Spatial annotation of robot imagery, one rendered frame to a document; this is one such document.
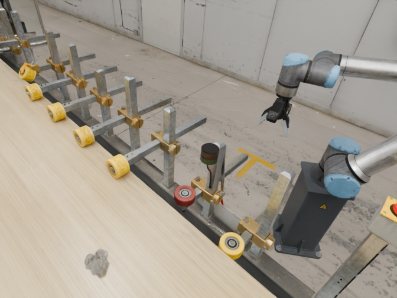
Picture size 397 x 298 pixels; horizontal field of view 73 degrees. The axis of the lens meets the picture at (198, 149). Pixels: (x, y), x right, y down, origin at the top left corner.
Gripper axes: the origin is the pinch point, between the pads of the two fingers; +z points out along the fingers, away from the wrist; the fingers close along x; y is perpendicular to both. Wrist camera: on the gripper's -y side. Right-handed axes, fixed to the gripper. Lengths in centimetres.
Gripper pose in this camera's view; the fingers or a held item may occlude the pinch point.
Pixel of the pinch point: (271, 132)
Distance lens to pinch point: 134.1
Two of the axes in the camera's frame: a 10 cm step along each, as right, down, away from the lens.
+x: -7.9, -4.4, 4.3
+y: 6.1, -4.7, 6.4
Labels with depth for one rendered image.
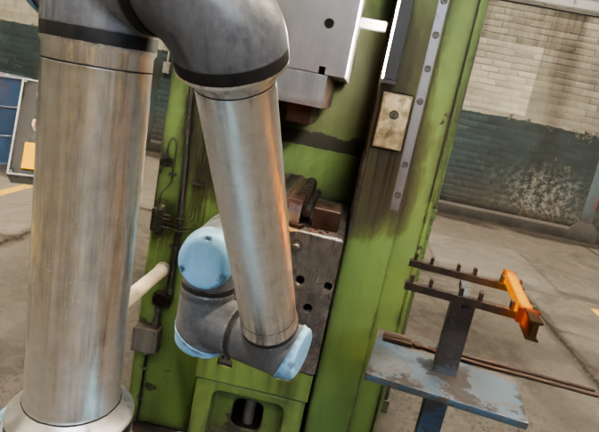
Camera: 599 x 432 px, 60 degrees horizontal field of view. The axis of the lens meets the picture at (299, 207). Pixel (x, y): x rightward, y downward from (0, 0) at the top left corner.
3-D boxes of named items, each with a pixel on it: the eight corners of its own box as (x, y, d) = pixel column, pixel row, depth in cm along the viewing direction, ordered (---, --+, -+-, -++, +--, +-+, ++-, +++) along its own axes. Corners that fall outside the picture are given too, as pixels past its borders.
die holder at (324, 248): (315, 376, 162) (344, 240, 153) (196, 347, 165) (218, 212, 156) (326, 306, 217) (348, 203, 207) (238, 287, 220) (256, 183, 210)
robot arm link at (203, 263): (169, 287, 83) (177, 228, 81) (194, 263, 95) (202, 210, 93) (226, 300, 83) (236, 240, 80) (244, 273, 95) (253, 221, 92)
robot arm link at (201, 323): (217, 372, 85) (228, 303, 82) (160, 347, 89) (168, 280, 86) (245, 350, 93) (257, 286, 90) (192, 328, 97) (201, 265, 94)
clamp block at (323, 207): (337, 232, 159) (341, 212, 157) (309, 227, 159) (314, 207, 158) (339, 224, 170) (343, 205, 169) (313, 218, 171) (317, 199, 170)
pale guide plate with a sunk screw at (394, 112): (400, 151, 163) (413, 96, 160) (372, 145, 164) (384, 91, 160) (399, 150, 166) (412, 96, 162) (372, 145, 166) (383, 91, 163)
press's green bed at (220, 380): (286, 501, 173) (313, 375, 163) (177, 473, 176) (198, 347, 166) (304, 406, 227) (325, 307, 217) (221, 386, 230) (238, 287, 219)
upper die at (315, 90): (321, 109, 152) (327, 75, 150) (254, 95, 153) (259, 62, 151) (330, 107, 193) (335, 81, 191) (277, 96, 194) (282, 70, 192)
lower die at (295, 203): (298, 224, 160) (303, 198, 158) (234, 211, 161) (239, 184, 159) (311, 199, 200) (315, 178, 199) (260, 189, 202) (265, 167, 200)
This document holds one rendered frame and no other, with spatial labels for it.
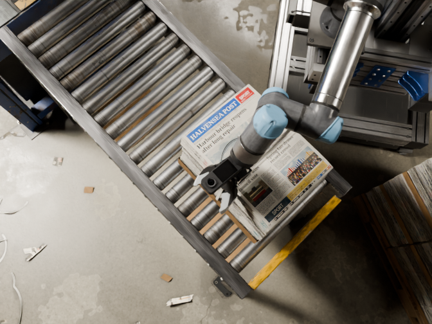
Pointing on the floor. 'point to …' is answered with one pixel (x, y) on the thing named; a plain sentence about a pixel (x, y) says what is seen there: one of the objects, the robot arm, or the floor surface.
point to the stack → (416, 273)
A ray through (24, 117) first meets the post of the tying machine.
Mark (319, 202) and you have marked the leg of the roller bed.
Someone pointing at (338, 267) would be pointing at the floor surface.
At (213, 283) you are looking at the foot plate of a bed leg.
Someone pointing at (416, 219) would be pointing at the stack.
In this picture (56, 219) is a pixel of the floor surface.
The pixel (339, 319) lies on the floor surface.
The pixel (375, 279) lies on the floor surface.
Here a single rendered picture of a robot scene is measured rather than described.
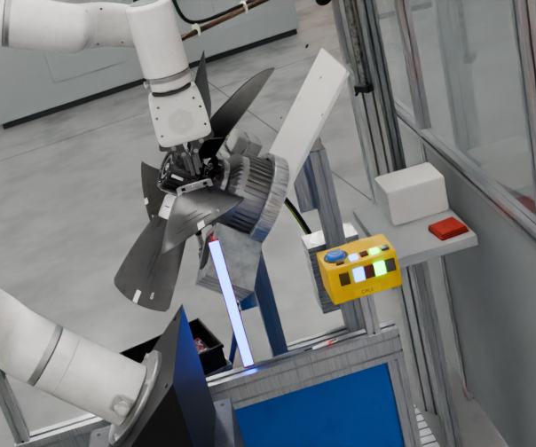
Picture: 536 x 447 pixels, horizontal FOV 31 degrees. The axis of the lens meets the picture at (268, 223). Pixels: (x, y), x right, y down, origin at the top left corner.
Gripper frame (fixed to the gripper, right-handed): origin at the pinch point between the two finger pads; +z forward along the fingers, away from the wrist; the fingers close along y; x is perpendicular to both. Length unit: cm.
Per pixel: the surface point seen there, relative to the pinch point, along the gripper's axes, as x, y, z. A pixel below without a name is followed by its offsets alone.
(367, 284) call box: 10, 30, 42
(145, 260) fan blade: 54, -17, 41
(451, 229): 47, 62, 55
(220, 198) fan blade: 35.7, 4.8, 23.2
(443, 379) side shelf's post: 61, 55, 110
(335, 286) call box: 9.5, 22.8, 40.0
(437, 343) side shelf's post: 60, 56, 97
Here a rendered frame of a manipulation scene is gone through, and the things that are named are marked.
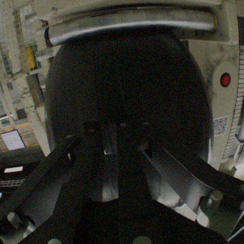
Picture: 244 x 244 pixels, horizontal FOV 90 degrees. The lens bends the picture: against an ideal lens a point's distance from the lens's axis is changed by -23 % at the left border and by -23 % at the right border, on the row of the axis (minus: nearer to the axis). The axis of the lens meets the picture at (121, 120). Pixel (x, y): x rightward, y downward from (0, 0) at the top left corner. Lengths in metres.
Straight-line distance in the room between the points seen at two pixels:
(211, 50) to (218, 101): 0.16
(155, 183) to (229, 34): 0.31
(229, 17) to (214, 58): 0.16
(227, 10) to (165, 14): 0.13
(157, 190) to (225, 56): 0.39
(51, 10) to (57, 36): 0.05
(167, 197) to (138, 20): 0.32
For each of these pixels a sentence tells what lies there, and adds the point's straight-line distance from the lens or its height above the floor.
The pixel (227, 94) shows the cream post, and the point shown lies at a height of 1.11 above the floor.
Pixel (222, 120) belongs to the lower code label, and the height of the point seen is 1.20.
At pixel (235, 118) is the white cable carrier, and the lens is 0.61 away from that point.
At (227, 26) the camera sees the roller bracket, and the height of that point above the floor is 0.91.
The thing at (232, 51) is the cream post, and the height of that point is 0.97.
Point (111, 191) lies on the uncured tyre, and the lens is 0.26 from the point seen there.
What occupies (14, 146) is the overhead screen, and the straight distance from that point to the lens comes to 4.50.
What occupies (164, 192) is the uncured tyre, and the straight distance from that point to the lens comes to 0.28.
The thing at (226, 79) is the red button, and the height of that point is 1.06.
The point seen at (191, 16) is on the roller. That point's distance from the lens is 0.33.
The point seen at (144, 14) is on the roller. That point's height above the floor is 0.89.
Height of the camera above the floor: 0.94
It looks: 28 degrees up
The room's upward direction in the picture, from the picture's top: 171 degrees clockwise
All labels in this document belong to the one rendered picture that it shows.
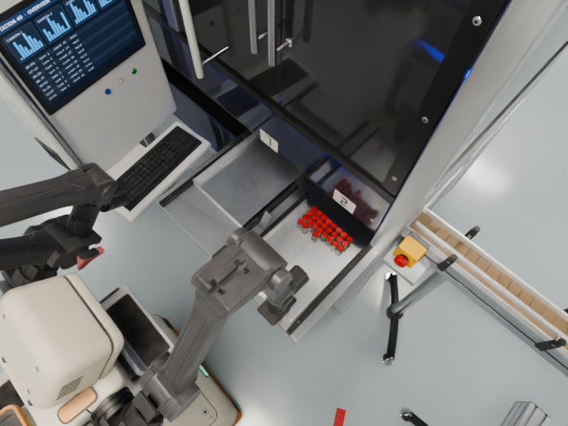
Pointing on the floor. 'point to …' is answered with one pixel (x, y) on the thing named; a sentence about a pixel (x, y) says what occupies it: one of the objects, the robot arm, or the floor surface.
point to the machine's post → (464, 117)
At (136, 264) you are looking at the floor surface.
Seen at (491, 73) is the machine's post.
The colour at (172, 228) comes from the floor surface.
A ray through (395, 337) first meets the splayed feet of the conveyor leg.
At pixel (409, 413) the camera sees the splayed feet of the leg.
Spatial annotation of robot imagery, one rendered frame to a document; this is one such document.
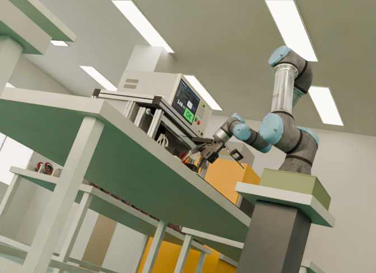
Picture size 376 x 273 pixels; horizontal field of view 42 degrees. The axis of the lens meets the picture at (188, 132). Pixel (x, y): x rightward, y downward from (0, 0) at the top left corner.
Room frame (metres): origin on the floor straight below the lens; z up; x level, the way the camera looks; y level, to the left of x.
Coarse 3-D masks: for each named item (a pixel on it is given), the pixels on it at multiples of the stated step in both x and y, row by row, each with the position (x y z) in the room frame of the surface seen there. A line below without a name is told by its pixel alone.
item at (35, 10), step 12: (12, 0) 1.92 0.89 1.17; (24, 0) 1.88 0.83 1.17; (36, 0) 1.91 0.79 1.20; (24, 12) 2.01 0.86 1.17; (36, 12) 1.96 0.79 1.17; (48, 12) 1.97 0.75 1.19; (36, 24) 2.09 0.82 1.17; (48, 24) 2.04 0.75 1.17; (60, 24) 2.05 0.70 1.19; (60, 36) 2.13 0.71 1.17; (72, 36) 2.12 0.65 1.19
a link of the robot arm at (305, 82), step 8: (304, 72) 2.05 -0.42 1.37; (312, 72) 2.08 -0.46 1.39; (296, 80) 2.09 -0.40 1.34; (304, 80) 2.08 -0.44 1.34; (312, 80) 2.10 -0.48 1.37; (296, 88) 2.11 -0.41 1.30; (304, 88) 2.11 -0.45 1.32; (296, 96) 2.14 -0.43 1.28; (256, 136) 2.24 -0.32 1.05; (248, 144) 2.27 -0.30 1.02; (256, 144) 2.26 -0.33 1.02; (264, 144) 2.26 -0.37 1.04; (264, 152) 2.30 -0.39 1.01
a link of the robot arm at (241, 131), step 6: (234, 126) 2.22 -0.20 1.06; (240, 126) 2.18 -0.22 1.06; (246, 126) 2.18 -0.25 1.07; (234, 132) 2.21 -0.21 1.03; (240, 132) 2.19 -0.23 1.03; (246, 132) 2.19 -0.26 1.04; (252, 132) 2.23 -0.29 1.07; (240, 138) 2.20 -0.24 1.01; (246, 138) 2.21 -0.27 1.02; (252, 138) 2.23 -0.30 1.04
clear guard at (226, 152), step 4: (188, 136) 2.65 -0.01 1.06; (196, 144) 2.74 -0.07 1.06; (200, 144) 2.71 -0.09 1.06; (224, 144) 2.53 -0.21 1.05; (224, 148) 2.63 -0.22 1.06; (228, 148) 2.57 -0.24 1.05; (220, 152) 2.73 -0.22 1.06; (224, 152) 2.70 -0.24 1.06; (228, 152) 2.51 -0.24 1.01; (224, 156) 2.78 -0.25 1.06; (228, 156) 2.75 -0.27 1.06; (232, 156) 2.54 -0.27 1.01; (236, 156) 2.68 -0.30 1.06; (236, 160) 2.59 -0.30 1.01; (240, 164) 2.65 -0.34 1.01; (244, 168) 2.70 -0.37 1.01
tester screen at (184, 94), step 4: (180, 84) 2.45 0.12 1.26; (184, 84) 2.48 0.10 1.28; (180, 88) 2.46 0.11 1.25; (184, 88) 2.49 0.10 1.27; (188, 88) 2.52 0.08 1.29; (176, 92) 2.45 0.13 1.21; (180, 92) 2.47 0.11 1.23; (184, 92) 2.50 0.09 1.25; (188, 92) 2.54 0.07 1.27; (176, 96) 2.46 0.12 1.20; (180, 96) 2.49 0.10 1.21; (184, 96) 2.52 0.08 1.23; (188, 96) 2.55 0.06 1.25; (192, 96) 2.58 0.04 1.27; (176, 100) 2.47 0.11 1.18; (180, 100) 2.50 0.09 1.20; (184, 100) 2.53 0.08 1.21; (188, 100) 2.56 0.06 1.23; (192, 100) 2.59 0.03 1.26; (196, 100) 2.63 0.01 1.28; (172, 104) 2.45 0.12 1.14; (184, 104) 2.54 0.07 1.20; (192, 104) 2.61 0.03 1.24; (196, 104) 2.64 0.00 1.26; (176, 108) 2.49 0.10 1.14; (184, 108) 2.55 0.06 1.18; (188, 108) 2.58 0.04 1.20; (196, 108) 2.65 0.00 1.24; (180, 112) 2.53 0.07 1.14; (192, 112) 2.63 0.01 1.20; (184, 116) 2.57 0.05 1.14; (188, 120) 2.62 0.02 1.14
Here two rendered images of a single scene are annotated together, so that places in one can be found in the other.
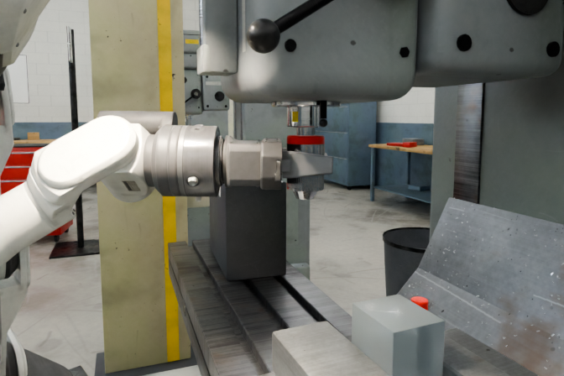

════

▶ **YOUR TASK**
Among the entries above, the lines between the ones containing "Point (111, 191)" and "Height of the camera above the floor: 0.94", inclusive, are to be transcribed exactly. No other line is to be given.

▶ **SOLUTION BELOW**
Point (111, 191) lies on the uncured tyre, and the lens is 0.26 from the point seen there.
What occupies (14, 146) is the overhead screen, and the straight distance from that point to the lens comes to 4.50.
What occupies (164, 192) is the uncured tyre, and the straight distance from that point to the lens comes to 0.28.
The thing at (226, 79) is the red button, and the height of that point is 1.06.
The point seen at (191, 16) is on the roller. That point's distance from the lens is 0.33.
The point seen at (144, 14) is on the roller. That point's height above the floor is 0.89.
Height of the camera above the floor: 0.94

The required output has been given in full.